A importância das feiras de ciências na educação e alfabetização científica: um relato de experiência com alunos da Educação Básica
Thiago Rodrigues de Sá Alves
Doutorando em Ensino de Ciências (Propec/IFRJ), mediador presencial da licenciatura em Química (UFRJ/Cederj)
Alda Ernestina dos Santos
Doutora em Química (UFRJ), professora (IFMG - câmpus Bambuí)
Apesar de tantas transformações significativas no ensino ao longo do tempo, é comum ainda encontrarmos estudos evidenciando a prática de um ensino de Química no molde tradicionalista, descontextualizado com o cotidiano dos alunos, isento de significados e que prioriza a reprodução do conhecimento, de forma que os conteúdos acabam, portanto, sendo transmitidos, em muitos momentos, por memorização e exemplificação (Schewtschik, 2017; Santos; Ferreira, 2018; Alves, 2020).
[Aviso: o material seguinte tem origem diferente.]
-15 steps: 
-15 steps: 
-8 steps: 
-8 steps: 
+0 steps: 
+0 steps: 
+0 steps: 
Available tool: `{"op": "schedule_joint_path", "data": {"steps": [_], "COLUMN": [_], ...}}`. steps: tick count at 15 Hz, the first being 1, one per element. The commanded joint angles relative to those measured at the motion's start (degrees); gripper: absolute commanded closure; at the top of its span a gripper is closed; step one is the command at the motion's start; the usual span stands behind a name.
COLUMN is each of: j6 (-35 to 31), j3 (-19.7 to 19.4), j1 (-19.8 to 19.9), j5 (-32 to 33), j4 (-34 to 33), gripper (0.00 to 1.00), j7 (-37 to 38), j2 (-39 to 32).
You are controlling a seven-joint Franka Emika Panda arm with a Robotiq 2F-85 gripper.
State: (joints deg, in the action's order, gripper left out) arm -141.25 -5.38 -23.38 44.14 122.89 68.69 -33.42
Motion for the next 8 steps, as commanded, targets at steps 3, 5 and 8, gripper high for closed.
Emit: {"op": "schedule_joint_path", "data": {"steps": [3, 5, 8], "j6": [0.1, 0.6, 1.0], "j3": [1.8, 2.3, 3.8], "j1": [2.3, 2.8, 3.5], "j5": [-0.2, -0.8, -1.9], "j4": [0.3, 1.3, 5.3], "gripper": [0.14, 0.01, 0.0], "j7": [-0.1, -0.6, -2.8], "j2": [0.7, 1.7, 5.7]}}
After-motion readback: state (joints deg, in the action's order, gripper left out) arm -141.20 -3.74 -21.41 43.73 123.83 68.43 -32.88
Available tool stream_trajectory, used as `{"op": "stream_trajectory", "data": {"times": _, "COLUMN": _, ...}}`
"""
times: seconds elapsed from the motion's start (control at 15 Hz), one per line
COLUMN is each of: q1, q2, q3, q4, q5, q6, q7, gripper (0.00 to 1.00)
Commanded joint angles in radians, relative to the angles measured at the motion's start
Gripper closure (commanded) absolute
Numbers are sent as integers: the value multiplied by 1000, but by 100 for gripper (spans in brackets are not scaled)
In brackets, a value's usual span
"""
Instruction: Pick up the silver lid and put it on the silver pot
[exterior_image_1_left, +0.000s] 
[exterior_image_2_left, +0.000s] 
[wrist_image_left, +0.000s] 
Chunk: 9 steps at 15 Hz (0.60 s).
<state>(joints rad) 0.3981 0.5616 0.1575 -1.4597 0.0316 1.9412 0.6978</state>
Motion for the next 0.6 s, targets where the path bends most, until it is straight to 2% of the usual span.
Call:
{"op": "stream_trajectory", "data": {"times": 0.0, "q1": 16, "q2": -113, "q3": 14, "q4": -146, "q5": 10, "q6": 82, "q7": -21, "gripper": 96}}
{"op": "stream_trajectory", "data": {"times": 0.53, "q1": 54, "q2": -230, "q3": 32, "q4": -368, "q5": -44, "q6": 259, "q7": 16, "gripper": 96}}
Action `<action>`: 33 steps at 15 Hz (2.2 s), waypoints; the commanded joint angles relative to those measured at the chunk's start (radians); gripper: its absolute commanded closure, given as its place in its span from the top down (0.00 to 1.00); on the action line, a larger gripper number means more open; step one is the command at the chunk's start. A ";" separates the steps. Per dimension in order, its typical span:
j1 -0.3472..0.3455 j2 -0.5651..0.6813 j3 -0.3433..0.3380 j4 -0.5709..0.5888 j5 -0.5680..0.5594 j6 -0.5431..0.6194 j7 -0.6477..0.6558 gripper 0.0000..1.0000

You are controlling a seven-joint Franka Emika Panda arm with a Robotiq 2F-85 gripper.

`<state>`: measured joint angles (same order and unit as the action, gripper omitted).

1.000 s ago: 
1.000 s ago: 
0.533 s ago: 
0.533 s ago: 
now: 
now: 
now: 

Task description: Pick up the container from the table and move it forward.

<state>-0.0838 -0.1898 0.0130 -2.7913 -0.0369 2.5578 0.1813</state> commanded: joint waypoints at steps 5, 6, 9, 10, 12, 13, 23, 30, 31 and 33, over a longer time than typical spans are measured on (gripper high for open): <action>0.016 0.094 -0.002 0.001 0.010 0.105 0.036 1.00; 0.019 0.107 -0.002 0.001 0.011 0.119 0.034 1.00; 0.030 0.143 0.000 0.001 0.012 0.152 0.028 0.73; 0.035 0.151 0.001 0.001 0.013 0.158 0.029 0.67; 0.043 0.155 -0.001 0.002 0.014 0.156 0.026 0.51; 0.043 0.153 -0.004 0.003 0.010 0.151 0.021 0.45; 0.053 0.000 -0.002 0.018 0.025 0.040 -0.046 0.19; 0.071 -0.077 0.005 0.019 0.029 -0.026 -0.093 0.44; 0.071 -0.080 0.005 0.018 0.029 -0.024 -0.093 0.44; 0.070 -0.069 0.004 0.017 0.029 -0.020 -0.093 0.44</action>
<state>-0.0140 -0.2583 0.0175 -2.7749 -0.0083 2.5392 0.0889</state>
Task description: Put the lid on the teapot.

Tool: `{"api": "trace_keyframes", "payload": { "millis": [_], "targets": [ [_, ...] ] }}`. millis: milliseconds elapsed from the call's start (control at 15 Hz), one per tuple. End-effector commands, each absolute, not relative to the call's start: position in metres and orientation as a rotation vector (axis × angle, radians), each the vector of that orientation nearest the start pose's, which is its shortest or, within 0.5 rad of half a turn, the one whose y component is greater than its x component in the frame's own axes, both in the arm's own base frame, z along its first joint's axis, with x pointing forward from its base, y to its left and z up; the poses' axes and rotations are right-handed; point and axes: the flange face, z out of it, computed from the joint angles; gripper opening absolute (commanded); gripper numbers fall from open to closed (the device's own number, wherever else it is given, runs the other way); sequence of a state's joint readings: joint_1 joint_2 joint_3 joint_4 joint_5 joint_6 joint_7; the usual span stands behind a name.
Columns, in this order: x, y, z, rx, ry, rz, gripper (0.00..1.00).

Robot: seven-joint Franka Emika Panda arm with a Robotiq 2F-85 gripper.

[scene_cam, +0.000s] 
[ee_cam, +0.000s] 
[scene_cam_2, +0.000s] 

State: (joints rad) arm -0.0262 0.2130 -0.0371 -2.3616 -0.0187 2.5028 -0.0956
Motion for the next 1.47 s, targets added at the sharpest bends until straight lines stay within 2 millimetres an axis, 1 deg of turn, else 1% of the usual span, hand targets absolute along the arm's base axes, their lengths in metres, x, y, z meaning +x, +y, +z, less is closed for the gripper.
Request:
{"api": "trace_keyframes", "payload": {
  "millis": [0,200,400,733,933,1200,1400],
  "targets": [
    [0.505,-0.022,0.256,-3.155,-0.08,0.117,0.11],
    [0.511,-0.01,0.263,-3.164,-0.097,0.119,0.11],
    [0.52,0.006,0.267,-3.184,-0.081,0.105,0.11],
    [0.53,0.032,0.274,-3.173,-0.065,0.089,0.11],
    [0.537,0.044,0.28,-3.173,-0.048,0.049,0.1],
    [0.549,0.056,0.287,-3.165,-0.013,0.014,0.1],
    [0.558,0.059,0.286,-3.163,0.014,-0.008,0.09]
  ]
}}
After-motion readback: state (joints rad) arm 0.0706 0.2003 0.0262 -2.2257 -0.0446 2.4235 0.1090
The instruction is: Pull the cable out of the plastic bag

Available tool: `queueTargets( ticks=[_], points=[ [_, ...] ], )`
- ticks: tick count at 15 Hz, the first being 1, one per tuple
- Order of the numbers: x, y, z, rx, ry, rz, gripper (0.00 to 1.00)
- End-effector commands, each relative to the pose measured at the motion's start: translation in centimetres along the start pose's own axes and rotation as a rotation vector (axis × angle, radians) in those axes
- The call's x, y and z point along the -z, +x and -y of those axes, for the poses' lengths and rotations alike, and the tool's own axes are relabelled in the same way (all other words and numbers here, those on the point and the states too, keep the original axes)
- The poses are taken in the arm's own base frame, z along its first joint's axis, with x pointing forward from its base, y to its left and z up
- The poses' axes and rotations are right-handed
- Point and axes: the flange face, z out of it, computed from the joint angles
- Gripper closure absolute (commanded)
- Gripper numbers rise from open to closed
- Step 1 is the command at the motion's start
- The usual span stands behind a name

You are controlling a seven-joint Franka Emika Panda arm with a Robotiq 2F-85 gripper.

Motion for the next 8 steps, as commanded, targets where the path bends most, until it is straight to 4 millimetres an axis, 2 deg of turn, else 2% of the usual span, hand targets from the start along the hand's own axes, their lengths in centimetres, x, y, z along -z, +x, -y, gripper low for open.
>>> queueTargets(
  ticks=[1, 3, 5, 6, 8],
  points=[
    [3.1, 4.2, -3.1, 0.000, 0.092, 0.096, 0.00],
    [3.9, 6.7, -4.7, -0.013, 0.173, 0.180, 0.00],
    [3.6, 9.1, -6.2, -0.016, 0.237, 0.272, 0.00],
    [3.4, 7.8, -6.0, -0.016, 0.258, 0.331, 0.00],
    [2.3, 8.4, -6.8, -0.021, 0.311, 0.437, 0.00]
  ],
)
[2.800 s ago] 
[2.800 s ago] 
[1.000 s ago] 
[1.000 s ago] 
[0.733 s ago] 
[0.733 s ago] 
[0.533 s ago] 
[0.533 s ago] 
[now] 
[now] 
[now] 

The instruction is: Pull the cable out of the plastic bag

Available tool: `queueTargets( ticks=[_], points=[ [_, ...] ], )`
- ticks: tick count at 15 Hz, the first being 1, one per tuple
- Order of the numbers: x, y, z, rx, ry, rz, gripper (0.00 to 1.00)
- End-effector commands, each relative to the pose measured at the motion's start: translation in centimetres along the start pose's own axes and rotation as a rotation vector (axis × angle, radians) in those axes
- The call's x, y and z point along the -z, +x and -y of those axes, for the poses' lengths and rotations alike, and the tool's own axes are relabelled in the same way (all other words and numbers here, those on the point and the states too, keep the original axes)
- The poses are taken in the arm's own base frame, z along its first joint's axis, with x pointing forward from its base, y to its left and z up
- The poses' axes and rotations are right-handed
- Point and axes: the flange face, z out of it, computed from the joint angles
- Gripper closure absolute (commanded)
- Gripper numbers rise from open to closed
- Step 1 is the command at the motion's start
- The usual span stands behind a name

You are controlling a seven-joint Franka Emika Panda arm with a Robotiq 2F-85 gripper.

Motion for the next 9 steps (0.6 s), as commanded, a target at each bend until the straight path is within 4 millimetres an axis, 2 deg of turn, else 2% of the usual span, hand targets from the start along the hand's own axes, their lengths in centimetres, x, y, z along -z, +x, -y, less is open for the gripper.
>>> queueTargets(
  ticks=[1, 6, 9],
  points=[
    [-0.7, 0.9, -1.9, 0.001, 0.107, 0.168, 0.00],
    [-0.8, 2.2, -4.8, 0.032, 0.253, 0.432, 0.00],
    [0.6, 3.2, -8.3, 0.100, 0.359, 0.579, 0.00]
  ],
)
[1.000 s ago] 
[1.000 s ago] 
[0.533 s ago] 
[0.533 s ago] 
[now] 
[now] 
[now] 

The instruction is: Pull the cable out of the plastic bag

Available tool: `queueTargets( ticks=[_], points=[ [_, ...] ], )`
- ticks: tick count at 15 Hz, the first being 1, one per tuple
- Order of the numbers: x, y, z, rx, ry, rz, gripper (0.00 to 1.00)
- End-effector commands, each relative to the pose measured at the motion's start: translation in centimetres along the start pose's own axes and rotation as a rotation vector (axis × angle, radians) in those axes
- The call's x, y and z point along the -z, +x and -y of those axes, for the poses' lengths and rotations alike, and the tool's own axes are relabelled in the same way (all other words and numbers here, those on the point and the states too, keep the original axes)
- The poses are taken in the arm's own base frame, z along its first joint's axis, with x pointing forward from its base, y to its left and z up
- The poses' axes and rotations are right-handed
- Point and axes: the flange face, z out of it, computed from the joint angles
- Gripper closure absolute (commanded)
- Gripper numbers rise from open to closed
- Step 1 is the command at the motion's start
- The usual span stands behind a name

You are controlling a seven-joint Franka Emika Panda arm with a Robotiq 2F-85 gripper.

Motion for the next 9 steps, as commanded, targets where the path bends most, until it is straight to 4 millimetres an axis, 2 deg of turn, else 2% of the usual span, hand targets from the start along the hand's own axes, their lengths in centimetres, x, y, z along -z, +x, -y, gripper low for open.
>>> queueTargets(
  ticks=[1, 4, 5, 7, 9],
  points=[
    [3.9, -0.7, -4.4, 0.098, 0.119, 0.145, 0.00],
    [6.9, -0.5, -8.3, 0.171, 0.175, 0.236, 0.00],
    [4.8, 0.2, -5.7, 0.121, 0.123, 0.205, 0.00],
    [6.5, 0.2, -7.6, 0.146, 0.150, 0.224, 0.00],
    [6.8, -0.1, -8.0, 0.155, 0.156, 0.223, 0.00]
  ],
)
Diante dessa realidade, muitos alunos se sentem desmotivados e desinteressados quando o conhecimento é transmitido em sala de aula na forma de regras de nomenclatura, fórmulas, resolução de problemas e com isso, os professores acabam “deixando de lado a importante formação do conhecimento científico dos estudantes e a correlação entre o conhecimento químico e o cotidiano” (Machado; Wollmann, 2020, p. 3).
Conforme aponta Weber (2016), para que a construção do conhecimento seja significativa o aluno deve ter participação ativa no processo de ensino-aprendizagem. Desta forma, o professor deve estar ciente que ensinar Química, especialmente na educação básica, requer planejamento, problematização da realidade por meio do diálogo, busca por diferentes estratégias de ensino que possibilitem o protagonismo dos estudantes, dentre tantos outros caminhos que possam contribuir para a sua formação crítica e transformadora.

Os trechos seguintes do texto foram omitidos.